Андрей затих и остановился. Тогда Натка продолжила:
– Я ничего не знала о первых трех приглашениях.
– Не знала или не хотела знать? – Его взгляд вцепился в нее цепким вопросом и не хотел отпускать.
Она не понимала, в чем провинилась, но почувствовала смущение. Ее обвиняли, на нее нападали, и если бы она знала почему, то непременно начала бы защищаться. Натка сделала последнюю попытку:
– Андрюш, давай поговорим спокойно.
Он только отмахнулся:
– Ната, я устал разговаривать.
– Да мы и не начинали!
– Тебе только кажется. – Голос мужа звучал обреченно. – Я веду эти разговоры уже лет двадцать.
– Какие двадцать… – И тут она вспомнила. И не только вспомнила, а поняла все его предыдущие попытки.
– Натка, смотри, идет, идет!
– Где? Где? Да отойди же! Дай посмотреть! Ну пропусти, Андрюшка, я же все-таки мама!
– А я папа, – отвечает он с гордостью в голосе. – И она ко мне, между прочим, побежала.
– Прям побежала? – Натка всовывает голову мужу под мышку и видит годовалую Ниночку, медленно и неуверенно, но самостоятельно переставляющую ножки.
– Она от дивана идет, – говорит Андрей так, будто то, что дочурка наконец пошла, – это исключительно его заслуга.

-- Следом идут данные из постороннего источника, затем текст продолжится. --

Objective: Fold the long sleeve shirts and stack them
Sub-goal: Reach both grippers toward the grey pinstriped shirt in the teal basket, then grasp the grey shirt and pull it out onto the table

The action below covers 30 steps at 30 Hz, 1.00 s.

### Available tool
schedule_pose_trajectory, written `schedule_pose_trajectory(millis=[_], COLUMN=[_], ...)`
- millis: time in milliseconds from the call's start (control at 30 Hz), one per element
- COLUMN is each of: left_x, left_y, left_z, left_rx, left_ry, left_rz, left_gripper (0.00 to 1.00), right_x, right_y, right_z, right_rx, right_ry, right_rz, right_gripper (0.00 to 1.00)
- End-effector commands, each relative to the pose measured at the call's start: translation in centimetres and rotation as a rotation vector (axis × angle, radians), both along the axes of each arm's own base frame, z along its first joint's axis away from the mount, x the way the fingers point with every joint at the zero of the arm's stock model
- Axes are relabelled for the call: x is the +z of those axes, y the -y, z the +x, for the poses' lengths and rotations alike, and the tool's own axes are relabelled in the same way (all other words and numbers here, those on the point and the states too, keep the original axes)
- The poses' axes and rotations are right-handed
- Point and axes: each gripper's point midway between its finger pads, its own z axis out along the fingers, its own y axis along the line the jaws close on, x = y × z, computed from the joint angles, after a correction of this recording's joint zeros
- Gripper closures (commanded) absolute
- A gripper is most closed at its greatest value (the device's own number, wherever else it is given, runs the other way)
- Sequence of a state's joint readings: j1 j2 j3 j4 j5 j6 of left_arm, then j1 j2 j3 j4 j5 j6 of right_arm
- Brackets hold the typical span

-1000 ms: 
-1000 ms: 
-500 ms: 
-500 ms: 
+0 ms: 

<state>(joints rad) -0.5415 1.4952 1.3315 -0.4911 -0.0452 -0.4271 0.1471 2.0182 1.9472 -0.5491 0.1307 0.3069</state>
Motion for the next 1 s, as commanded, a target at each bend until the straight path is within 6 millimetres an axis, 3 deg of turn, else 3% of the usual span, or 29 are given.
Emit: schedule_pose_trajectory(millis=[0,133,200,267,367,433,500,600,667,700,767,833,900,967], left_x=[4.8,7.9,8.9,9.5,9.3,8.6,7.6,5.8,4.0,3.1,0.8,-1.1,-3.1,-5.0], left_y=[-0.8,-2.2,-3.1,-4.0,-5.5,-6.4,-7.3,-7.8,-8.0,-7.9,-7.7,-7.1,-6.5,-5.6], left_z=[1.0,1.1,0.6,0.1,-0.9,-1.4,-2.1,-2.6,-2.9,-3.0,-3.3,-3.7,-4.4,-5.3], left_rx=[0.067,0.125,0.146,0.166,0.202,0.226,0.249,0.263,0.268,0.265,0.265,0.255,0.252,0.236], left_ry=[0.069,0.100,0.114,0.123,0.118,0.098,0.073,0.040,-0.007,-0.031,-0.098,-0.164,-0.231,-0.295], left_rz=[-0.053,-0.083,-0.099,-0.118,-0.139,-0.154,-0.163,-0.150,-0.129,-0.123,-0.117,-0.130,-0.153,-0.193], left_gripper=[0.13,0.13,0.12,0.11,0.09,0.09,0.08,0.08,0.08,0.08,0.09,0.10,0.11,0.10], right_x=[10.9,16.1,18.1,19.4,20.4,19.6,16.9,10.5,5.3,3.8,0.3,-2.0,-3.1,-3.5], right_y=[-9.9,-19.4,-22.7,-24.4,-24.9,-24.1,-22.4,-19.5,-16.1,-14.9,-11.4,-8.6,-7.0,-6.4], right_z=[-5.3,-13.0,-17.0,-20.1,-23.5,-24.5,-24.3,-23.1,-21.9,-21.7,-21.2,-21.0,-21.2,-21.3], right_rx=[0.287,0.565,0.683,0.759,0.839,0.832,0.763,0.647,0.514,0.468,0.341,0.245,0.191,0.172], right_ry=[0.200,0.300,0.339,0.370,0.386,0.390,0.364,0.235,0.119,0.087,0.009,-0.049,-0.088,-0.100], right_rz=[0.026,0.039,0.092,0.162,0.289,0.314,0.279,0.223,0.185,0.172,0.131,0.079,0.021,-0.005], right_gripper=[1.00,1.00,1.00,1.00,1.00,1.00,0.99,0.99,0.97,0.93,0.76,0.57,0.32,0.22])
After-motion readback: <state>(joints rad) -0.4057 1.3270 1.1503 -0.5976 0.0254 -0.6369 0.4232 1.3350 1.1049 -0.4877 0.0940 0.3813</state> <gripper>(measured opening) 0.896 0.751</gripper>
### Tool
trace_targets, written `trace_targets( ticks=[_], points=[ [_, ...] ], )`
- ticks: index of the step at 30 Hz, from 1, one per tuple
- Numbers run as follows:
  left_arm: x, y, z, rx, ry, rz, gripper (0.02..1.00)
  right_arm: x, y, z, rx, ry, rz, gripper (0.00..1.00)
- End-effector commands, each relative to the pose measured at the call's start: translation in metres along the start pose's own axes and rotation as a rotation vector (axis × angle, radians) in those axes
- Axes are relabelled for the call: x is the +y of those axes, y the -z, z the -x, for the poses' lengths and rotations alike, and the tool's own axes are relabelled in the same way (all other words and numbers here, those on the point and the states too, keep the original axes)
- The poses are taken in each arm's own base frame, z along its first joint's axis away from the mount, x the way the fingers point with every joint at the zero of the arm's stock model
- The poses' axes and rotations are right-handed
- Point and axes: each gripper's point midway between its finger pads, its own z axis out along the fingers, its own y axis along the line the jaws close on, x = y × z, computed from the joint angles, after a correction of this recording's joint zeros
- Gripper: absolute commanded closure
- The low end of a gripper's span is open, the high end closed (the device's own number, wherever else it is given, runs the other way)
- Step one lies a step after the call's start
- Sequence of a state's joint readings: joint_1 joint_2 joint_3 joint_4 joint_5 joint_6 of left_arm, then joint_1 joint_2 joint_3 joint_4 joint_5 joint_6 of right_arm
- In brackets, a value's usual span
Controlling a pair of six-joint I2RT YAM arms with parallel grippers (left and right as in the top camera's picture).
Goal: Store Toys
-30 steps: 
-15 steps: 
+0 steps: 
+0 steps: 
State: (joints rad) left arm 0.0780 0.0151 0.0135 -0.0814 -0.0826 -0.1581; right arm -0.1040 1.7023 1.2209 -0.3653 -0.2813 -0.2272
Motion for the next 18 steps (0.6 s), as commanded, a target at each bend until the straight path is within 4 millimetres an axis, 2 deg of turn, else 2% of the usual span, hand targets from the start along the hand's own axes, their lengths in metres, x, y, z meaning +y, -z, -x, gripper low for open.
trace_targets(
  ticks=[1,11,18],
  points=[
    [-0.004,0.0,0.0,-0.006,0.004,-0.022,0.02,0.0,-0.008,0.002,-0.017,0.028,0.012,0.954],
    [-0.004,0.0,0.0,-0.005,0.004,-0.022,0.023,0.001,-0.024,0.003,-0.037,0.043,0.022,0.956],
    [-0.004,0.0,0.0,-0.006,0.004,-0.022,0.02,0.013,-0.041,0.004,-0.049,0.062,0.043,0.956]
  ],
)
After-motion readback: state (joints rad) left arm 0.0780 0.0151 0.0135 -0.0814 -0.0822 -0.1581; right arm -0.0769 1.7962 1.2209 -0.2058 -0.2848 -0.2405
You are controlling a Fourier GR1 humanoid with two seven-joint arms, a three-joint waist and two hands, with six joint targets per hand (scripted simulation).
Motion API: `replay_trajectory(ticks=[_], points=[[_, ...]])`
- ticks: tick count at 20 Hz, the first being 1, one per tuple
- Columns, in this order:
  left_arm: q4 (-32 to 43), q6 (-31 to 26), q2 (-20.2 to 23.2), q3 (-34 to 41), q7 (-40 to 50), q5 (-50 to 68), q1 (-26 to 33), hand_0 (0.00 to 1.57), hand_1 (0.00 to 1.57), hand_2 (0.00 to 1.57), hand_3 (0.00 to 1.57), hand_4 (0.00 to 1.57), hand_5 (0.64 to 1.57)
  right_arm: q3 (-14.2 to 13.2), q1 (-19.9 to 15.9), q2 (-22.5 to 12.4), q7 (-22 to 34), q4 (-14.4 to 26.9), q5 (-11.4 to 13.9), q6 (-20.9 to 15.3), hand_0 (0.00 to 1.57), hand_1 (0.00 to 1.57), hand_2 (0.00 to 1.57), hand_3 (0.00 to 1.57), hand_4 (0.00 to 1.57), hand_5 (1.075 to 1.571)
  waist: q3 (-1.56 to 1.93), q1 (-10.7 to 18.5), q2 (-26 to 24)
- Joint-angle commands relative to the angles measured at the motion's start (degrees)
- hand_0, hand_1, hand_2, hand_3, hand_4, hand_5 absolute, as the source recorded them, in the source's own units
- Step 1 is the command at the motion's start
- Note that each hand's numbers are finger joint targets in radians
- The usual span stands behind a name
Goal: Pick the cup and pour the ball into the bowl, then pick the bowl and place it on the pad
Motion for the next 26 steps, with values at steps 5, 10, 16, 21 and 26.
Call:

Следующие полчаса они уговаривают дочку пройти от стола до кресла, от кресла к буфету и от буфета к дивану. Ниночка восторженно выполняет команды и заливисто хохочет, когда «дурачки-родители» хлопают в ладоши и кидаются целовать ее так, будто она совершила самое расчудесное в мире чудо. А потом они дружно купают дочку, надевают на нее пижамку и наперебой поют колыбельные. Когда Ниночка засыпает, они тоже идут в постель и ласкают друг друга так нежно, ласково, но вместе с тем спокойно, как это делают обычно люди, между которыми все давно решено и не существует никаких недомолвок. Потом Андрей открывает книгу, а Натка устраивается у него на груди и прикрывает глаза. Ей тепло, уютно и так хорошо, что она даже не сразу слышит, что муж о чем-то спрашивает. Затем чувствует, что Андрей щекочет ее шею и шепчет в ухо:
– Может, махнем куда-нибудь?
– Отдохнуть? – мурлычет она, почти засыпая.
– Почему? Можно и поработать.
– С ума сошел. – Ее губы растягиваются в улыбке. Натка уверена, что он шутит.
– Почему? – Андрей не собирается конфликтовать. Просто любопытствует.
Натка дергает лежащим на его груди плечом. Разве можно работать где-то еще? Да и зачем? У них все прекрасно: Натка сидит с Ниночкой, им помогает мама. У Андрея тут много друзей, и он доволен своей работой. Кажется, доволен. Или нет? Фу, глупости какие! Конечно, доволен. Просто мужчин всегда куда-то тянет. Кого-то на сторону, а кого-то через тернии к звездам. Блажь все это. Блажь и немножечко дурь. Мальчишеская. Подрастет и перестанет бросать в пространство пустые предложения. И уж тем более настаивать на том, чтобы жена на них реагировала.